* **PROBLEM TO WORK ON**
Every entry below should be reproduced exactly; no picture is to be included.

Collection entries:
=-=-=
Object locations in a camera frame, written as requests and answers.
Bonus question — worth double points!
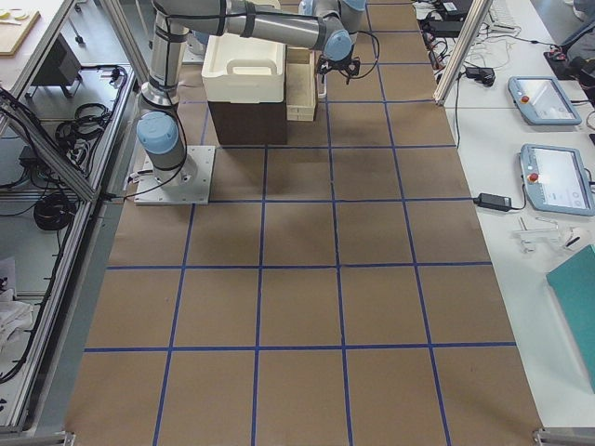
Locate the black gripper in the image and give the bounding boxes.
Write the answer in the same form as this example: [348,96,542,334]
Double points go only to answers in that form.
[315,54,361,85]

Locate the light wooden drawer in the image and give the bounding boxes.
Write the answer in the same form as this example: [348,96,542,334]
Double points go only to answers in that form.
[285,46,318,122]

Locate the white drawer handle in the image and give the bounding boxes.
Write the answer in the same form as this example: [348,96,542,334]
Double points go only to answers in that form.
[316,76,327,100]

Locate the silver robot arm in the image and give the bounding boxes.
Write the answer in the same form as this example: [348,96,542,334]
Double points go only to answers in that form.
[136,1,366,188]

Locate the brown wooden drawer cabinet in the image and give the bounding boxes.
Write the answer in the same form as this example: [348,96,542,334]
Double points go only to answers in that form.
[208,101,287,146]

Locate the white plastic tray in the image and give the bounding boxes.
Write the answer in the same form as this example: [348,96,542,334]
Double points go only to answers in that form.
[202,33,286,103]

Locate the black power adapter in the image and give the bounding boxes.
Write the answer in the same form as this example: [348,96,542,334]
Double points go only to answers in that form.
[473,192,512,212]

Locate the far blue teach pendant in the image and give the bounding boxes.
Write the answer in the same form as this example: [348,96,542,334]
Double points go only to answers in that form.
[508,76,582,125]

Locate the blue teach pendant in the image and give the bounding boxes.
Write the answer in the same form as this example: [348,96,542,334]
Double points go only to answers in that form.
[508,76,582,125]
[519,144,594,216]

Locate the near blue teach pendant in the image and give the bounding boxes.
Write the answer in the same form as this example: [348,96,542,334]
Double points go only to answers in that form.
[519,144,594,216]

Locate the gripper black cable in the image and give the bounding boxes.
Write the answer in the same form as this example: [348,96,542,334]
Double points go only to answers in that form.
[352,30,381,80]

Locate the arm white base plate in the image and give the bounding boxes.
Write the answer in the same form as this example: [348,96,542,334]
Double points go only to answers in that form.
[133,145,216,205]

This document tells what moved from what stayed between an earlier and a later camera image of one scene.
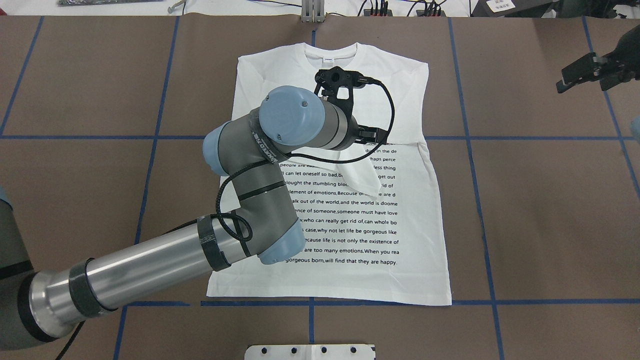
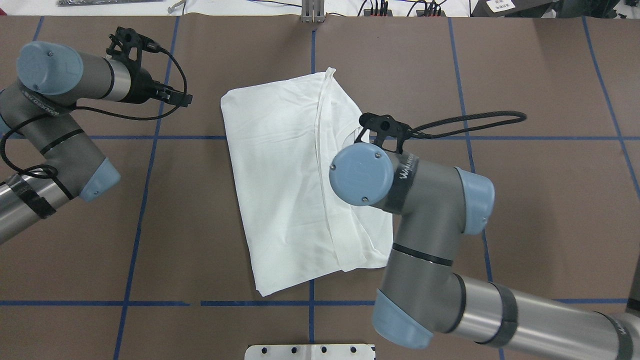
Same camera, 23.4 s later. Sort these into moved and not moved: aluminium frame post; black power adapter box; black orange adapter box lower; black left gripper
Moved: black left gripper
Not moved: aluminium frame post; black orange adapter box lower; black power adapter box
=-=-=
* **WORKED SOLUTION**
Object locations in a camera frame, written as requests and answers.
Bonus question — worth double points!
Locate the black gripper in the image and give the bounding boxes.
Write the answer in the same form as this example: [348,96,542,334]
Double points go only to answers in that form.
[315,54,361,85]

Locate the light wooden drawer in the image and give the bounding boxes.
Write the answer in the same form as this example: [348,96,542,334]
Double points go only to answers in that form.
[285,46,318,122]

Locate the white drawer handle in the image and give the bounding boxes.
Write the answer in the same form as this example: [348,96,542,334]
Double points go only to answers in that form.
[316,76,327,100]

Locate the silver robot arm in the image and give the bounding boxes.
Write the answer in the same form as this example: [348,96,542,334]
Double points go only to answers in that form.
[136,1,366,188]

Locate the brown wooden drawer cabinet in the image and give the bounding boxes.
Write the answer in the same form as this example: [348,96,542,334]
Double points go only to answers in that form.
[208,101,287,146]

Locate the white plastic tray in the image and give the bounding boxes.
Write the answer in the same form as this example: [348,96,542,334]
Double points go only to answers in that form.
[202,33,286,103]

Locate the black power adapter in the image and give the bounding boxes.
Write the answer in the same form as this example: [348,96,542,334]
Double points go only to answers in that form.
[473,192,512,212]

Locate the far blue teach pendant in the image and give the bounding boxes.
Write the answer in the same form as this example: [348,96,542,334]
Double points go only to answers in that form.
[508,76,582,125]

Locate the blue teach pendant in the image and give the bounding boxes.
Write the answer in the same form as this example: [348,96,542,334]
Double points go only to answers in that form.
[508,76,582,125]
[519,144,594,216]

Locate the near blue teach pendant in the image and give the bounding boxes.
Write the answer in the same form as this example: [348,96,542,334]
Double points go only to answers in that form.
[519,144,594,216]

Locate the gripper black cable in the image and give the bounding boxes.
Write the answer in the same form as this example: [348,96,542,334]
Double points go only to answers in that form.
[352,30,381,80]

Locate the arm white base plate in the image and give the bounding boxes.
Write the answer in the same form as this example: [348,96,542,334]
Double points go only to answers in that form.
[133,145,216,205]

This document tells what moved from what stayed between an earlier and a later camera image of one scene.
Same camera, 23.4 s later. Sort these into moved and not moved: aluminium frame post; black power adapter box; black orange adapter box lower; black left gripper
Moved: black left gripper
Not moved: aluminium frame post; black orange adapter box lower; black power adapter box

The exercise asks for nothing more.